Required action = For this exercise, retype all the data exactly and exclude every image.

Data =
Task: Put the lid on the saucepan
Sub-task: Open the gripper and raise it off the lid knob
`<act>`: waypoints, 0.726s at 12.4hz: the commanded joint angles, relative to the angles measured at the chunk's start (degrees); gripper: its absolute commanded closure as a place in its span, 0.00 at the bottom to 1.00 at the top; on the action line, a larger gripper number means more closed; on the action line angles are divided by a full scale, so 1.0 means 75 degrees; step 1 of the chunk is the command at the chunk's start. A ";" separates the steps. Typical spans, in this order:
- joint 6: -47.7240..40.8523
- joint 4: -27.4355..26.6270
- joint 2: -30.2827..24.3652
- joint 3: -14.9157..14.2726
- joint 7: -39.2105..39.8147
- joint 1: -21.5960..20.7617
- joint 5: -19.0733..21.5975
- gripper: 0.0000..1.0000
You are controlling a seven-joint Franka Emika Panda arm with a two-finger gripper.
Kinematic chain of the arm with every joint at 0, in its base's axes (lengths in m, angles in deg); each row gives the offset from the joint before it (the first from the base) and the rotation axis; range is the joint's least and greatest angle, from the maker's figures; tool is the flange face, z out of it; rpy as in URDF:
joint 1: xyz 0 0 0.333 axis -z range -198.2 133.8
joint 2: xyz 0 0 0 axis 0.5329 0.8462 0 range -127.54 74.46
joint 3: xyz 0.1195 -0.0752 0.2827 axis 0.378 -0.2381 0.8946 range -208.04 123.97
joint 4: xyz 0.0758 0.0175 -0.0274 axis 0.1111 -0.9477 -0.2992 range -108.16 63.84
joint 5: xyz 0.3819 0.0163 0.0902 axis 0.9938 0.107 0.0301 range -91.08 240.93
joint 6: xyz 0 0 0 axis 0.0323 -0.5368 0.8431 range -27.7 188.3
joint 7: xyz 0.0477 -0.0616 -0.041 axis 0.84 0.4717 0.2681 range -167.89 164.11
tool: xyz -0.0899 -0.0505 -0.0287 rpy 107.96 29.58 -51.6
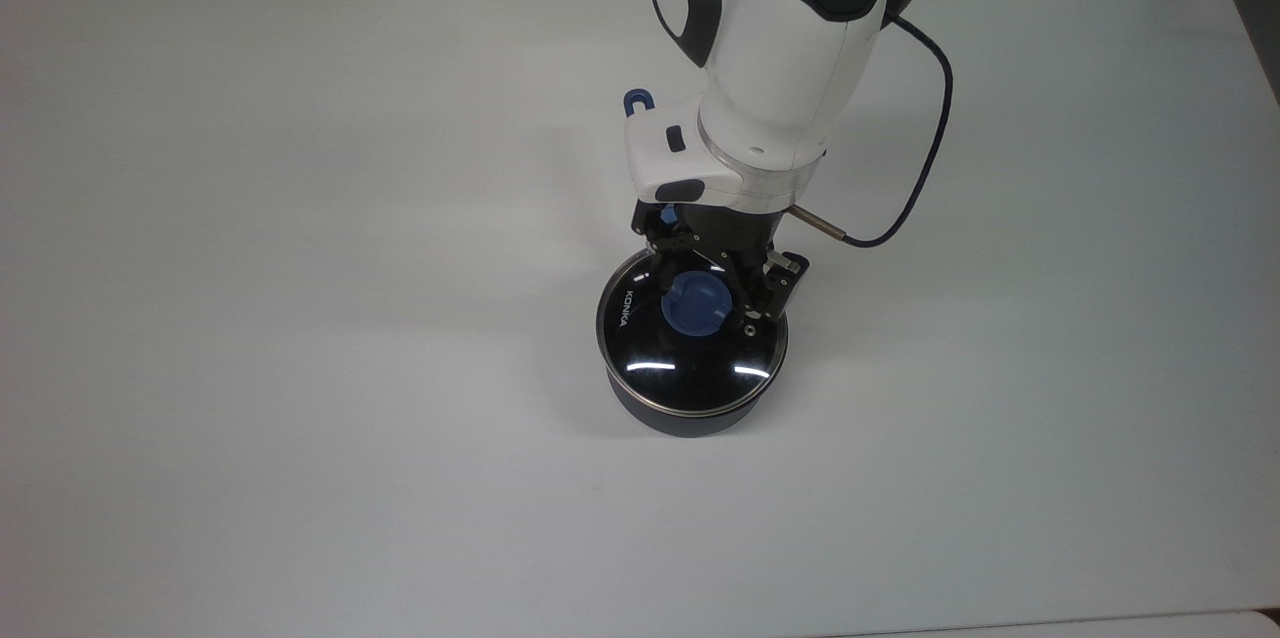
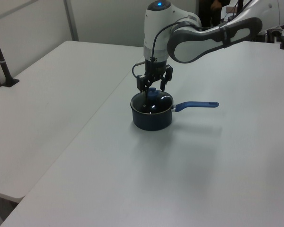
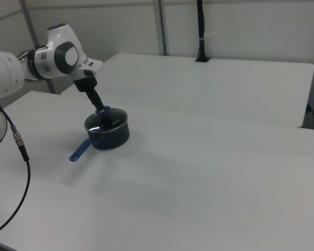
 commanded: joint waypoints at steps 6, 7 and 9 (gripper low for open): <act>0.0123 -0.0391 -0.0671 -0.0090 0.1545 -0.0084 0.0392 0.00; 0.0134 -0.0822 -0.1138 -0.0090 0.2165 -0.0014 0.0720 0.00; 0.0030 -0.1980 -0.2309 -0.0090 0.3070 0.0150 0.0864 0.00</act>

Your solution =
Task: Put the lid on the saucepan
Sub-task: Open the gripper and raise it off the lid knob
`<act>`: waypoints, 0.726s at 12.4hz: the commanded joint angles, relative to the angles measured at the chunk's start (degrees); gripper: its absolute commanded closure as a place in its span, 0.00 at the bottom to 1.00 at the top; on the action line, a larger gripper number means more closed; on the action line angles are divided by a full scale, so 1.0 means 75 degrees; step 1 of the chunk is the command at the chunk's start. A ";" separates the steps. Typical spans, in this order:
- joint 6: -47.7240..40.8523
- joint 4: -27.4355..26.6270
- joint 2: -30.2827..24.3652
- joint 3: -14.9157..14.2726
- joint 7: -39.2105..39.8147
- joint 1: -21.5960..20.7617
- joint 5: -19.0733..21.5975
- gripper: 0.0000..1.0000
You are controlling a seven-joint Franka Emika Panda arm with a two-finger gripper.
Kinematic chain of the arm with every joint at 0, in its base's axes (lengths in m, angles in deg); each row gives the offset from the joint before it (the first from the base) and the rotation axis; range is the joint's least and greatest angle, from the maker's figures; tool is the flange face, z out of it; rpy as in URDF:
joint 1: xyz 0 0 0.333 axis -z range -198.2 133.8
joint 2: xyz 0 0 0 axis 0.5329 0.8462 0 range -127.54 74.46
joint 3: xyz 0.1195 -0.0752 0.2827 axis 0.378 -0.2381 0.8946 range -208.04 123.97
joint 4: xyz 0.0758 0.0175 -0.0274 axis 0.1111 -0.9477 -0.2992 range -108.16 63.84
joint 5: xyz 0.3819 0.0163 0.0902 axis 0.9938 0.107 0.0301 range -91.08 240.93
joint 6: xyz 0 0 0 axis 0.0323 -0.5368 0.8431 range -27.7 188.3
joint 7: xyz 0.0477 -0.0616 -0.041 axis 0.84 0.4717 0.2681 range -167.89 164.11
tool: xyz -0.0899 -0.0505 -0.0287 rpy 107.96 29.58 -51.6
 commanded: joint waypoints at steps 6, 7 and 9 (gripper low for open): <act>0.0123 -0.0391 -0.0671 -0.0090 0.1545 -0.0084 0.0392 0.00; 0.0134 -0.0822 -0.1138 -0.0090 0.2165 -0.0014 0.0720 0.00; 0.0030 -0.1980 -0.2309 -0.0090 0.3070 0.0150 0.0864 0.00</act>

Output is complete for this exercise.